There are several recent precedents for freezing a country’s reserves, as a temporary measure. These include Iran, Venezuela and Afghanistan. However, foreign reserves are the property of the concerned central bank and enjoy strong protection under international law. Russia’s frozen reserves remain the property of its central bank, and confiscating them to fund Ukraine’s reconstruction would be legally and politically controversial. And as long as the reserves remain frozen, they can be used as a bargaining chip with Moscow.
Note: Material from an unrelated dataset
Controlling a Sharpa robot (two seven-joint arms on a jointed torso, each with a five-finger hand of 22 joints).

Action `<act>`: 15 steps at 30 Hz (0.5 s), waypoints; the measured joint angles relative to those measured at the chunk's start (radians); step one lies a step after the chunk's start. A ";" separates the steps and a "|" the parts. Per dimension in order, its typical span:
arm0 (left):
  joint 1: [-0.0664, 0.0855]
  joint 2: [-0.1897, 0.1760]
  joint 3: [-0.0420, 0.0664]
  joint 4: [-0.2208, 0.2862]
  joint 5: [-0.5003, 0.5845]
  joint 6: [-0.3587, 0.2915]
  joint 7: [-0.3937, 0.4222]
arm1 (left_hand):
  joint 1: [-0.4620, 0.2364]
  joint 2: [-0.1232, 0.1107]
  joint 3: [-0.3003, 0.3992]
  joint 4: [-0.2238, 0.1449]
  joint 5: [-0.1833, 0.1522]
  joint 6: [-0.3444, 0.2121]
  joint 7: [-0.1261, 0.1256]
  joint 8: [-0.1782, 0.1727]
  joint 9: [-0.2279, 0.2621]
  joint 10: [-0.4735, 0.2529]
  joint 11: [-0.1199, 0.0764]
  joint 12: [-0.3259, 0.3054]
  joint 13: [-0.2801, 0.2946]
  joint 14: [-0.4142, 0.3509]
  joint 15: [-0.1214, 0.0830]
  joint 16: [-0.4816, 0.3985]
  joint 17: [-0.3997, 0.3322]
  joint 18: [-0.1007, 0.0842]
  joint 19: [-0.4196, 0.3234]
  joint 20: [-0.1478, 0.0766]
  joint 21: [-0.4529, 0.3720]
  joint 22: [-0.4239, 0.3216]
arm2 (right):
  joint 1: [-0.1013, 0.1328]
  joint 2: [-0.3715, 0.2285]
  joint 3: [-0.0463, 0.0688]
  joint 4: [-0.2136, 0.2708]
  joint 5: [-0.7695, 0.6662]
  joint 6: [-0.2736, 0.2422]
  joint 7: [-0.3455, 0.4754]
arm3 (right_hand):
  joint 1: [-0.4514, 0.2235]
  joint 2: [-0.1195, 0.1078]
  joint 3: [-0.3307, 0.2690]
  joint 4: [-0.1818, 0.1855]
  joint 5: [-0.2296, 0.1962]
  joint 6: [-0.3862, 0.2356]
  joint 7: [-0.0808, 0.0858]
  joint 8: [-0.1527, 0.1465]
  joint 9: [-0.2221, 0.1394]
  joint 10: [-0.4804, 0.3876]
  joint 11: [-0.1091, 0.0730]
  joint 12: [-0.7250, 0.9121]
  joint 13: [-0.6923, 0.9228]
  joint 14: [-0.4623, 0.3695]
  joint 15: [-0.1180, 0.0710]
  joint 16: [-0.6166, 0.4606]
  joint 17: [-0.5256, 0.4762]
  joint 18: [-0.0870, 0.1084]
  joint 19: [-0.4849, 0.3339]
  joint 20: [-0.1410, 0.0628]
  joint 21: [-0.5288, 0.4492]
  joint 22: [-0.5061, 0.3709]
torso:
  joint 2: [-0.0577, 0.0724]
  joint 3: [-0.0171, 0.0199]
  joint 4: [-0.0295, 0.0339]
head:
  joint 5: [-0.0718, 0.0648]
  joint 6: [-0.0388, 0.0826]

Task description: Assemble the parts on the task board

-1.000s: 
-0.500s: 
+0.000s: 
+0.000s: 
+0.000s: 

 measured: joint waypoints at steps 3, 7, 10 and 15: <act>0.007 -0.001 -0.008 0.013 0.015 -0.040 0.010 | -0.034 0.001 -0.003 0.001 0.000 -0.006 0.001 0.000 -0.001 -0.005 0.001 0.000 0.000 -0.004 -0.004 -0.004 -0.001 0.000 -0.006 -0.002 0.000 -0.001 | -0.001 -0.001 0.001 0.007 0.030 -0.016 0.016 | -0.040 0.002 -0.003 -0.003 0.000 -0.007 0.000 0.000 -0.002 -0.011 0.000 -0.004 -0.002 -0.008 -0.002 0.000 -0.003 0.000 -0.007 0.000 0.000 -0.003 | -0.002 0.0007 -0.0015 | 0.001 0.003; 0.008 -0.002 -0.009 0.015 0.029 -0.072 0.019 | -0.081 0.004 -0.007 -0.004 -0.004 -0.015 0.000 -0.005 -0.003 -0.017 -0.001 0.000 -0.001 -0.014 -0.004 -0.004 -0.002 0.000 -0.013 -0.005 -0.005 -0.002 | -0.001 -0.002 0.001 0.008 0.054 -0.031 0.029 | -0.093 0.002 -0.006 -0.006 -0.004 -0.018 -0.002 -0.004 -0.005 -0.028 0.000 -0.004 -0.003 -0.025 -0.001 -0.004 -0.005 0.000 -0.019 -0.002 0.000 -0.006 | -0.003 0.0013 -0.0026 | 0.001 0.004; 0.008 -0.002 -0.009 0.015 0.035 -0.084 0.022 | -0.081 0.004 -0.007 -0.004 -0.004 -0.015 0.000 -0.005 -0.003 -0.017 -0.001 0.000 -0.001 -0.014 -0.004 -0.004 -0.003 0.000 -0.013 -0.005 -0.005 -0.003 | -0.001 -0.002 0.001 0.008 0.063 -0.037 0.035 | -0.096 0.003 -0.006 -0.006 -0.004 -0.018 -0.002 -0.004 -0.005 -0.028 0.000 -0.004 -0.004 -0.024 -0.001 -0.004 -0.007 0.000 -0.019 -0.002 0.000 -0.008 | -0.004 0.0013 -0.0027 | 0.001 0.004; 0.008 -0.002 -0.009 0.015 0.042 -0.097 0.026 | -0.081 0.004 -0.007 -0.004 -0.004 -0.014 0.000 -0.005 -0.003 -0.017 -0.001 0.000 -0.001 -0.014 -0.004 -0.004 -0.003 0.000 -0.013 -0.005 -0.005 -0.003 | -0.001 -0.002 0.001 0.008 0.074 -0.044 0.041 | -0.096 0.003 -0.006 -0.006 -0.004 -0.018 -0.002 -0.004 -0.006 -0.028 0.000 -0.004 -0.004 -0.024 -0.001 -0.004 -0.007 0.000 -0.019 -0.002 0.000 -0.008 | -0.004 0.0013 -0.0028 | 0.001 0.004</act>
The EU high representative for foreign policy, Josep Borrell, has indicated that he supports using Russia’s reserves. He refers to the precedent set by the US taking partial control of Afghanistan’s reserves. Of the EU countries, Poland has been the most vocal in supporting the notion that Russia should pay. EU officials are looking into the matter but have not proposed specific action.

US Treasury Secretary Janet Yellen has indicated that she does not take the matter lightly, that such a move would need to be coordinated with America’s allies, and that new legislation might be required. When Russia’s reserves were originally frozen, China was strongly opposed. It is clearly concerned that the precedent set by the move could leave its own enormous reserves at risk.

Prior to the war, Ukraine was no economic paragon. It was endemically corrupt, with weak rule of law and lax regulation of state entities. Ukraine inherited many of the problems of the Soviet system, including poor-quality and ageing infrastructure. In due course, the reconstruction effort will provide an opportunity not only to rehabilitate physical and social assets but to reform Ukraine’s economic policies and institutions.

As the conflict drags on, it is turning into a war of attrition. It may eventually become a frozen conflict. Any sustainable reconstruction effort would require a high degree of stability, which is not yet on the horizon. Before that, however, the details for financing the reconstruction need to be hammered out. The task is complex and should be tackled without delay.